Xu Zhengyu, Zhao Guofeng, Liao Xian, Fu Nengyi
School of Electrical Engineering, Chongqing University, Chongqing, China.
State Key Laboratory of Power Transmission Equipment Technology, School of Electrical Engineering, Chongqing University, Chongqing, China.
PLoS One. 2025 Jan 22;20(1):e0317596. doi: 10.1371/journal.pone.0317596. eCollection 2025.
As a non-contact method, the transient electromagnetic (TEM) method has the characteristics of high efficiency, small impact of device, no limitation of site range, and high resolution, and is a hot topic in current research. However, the research on the refined data processing method of TEM is lag, which seriously restricts the application in superficial engineering investigation and is a key problem that needs to be solved urgently. The particle swarm optimization (PSO) algorithm and firefly algorithm (FA) were successful swarm intelligence algorithms inspired by nature. However, the accuracy and efficiency of the algorithm restrict its further development. In this paper, the particle moving velocity of FA algorithm is defined according to the concept of particle moving velocity in PSO algorithm, so as to improve the local fast convergence ability of FA algorithm. On this basis, the appropriate velocity of particle movement is improved, so that the improved algorithm can overcome the oscillation problem around the optimal solution and improve the computational efficiency. And finally, an improved PSO-IFA hybrid optimization algorithm (PSO-IFAH) was proposed in the paper. The proposed algorithm can exploit the strong points of both PSO and FA algorithm mechanisms. A typical layered model was established, and the PSO algorithm, FA algorithm, and PSO-IFAH algorithm were applied to inversion calculations. The results show that the PSO-IFAH algorithm improves calculation accuracy by more than 80% and efficiency by over 60% compared to the PSO and FA algorithms, respectively. The PSO-IFAH algorithm also exhibits high inversion accuracy and stability, with superior anti-noise properties compared to the other algorithms. When implemented in ground TEM measurement data processing, the PSO-IFAH algorithm enhances the resolution of anomalies and low-resistance details, aligning well with actual excavation results. This highlights the algorithm's capability to depict underground electrical structures and karst developments accurately, thereby improving the precision of TEM data processing and interpretation.

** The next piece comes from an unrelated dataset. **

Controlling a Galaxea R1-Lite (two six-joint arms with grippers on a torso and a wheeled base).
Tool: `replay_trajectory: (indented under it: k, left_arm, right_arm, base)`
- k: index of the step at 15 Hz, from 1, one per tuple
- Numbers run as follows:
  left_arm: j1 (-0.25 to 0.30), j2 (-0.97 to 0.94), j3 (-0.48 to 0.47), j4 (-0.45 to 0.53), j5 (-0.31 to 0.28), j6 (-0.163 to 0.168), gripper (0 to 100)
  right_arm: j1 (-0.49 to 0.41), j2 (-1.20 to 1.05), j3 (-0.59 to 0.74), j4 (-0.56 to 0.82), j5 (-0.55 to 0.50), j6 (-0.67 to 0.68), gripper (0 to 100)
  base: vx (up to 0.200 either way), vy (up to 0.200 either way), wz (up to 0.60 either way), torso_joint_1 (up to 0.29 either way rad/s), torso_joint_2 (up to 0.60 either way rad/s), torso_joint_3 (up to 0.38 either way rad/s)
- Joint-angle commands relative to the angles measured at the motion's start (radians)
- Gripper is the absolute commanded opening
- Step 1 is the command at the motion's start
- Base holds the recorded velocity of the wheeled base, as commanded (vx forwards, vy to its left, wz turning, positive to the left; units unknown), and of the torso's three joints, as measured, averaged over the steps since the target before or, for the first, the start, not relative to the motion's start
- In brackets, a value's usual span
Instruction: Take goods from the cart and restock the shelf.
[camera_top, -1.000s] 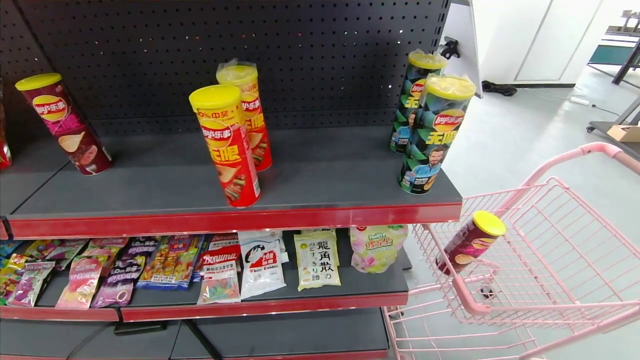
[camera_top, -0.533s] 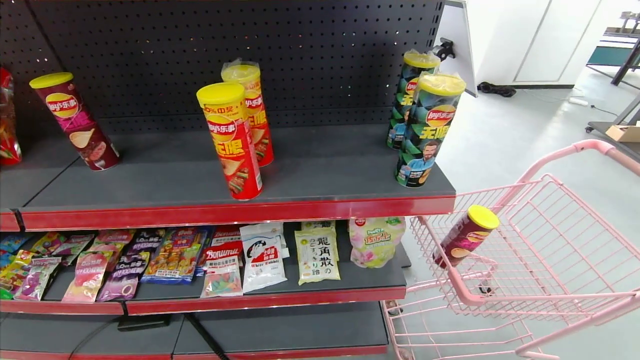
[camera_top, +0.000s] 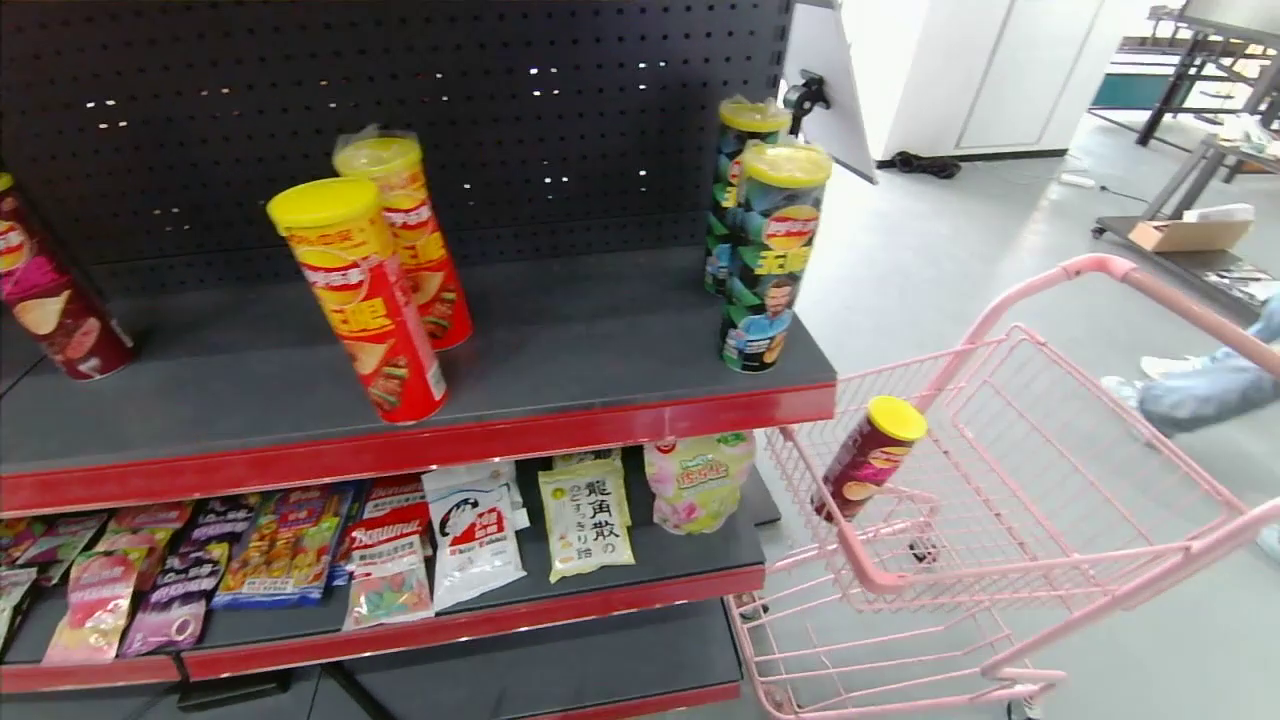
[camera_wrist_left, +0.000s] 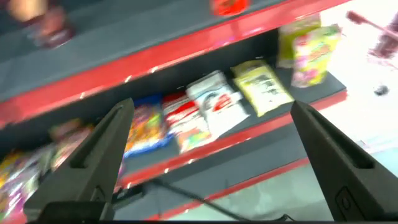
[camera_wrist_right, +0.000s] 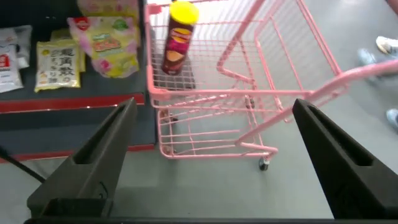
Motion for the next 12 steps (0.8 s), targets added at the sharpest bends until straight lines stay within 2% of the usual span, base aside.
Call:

作为一种非接触式方法,瞬变电磁法具有效率高、设备影响小、场地范围无限制和分辨率高的特点,是当前研究的热点。然而,瞬变电磁法精细数据处理方法的研究滞后,严重制约了其在浅层工程勘察中的应用,是亟待解决的关键问题。粒子群优化(PSO)算法和萤火虫算法(FA)是受自然启发的成功群体智能算法。然而,算法的精度和效率限制了其进一步发展。本文根据PSO算法中粒子移动速度的概念定义FA算法的粒子移动速度,以提高FA算法的局部快速收敛能力。在此基础上,改进了粒子的适当移动速度,使改进后的算法能够克服最优解附近的振荡问题,提高计算效率。最后,本文提出了一种改进的PSO-IFA混合优化算法(PSO-IFAH)。该算法能够充分发挥PSO算法和FA算法机制的优点。建立了典型的分层模型,并将PSO算法、FA算法和PSO-IFAH算法应用于反演计算。结果表明,与PSO算法和FA算法相比,PSO-IFAH算法的计算精度提高了80%以上,效率提高了60%以上。PSO-IFAH算法还具有较高的反演精度和稳定性,与其他算法相比具有优越的抗噪声性能。在地面瞬变电磁测量数据处理中应用时,PSO-IFAH算法提高了异常和低电阻细节的分辨率,与实际开挖结果吻合良好。这突出了该算法准确描绘地下电性结构和岩溶发育情况的能力,从而提高了瞬变电磁数据处理和解释的精度。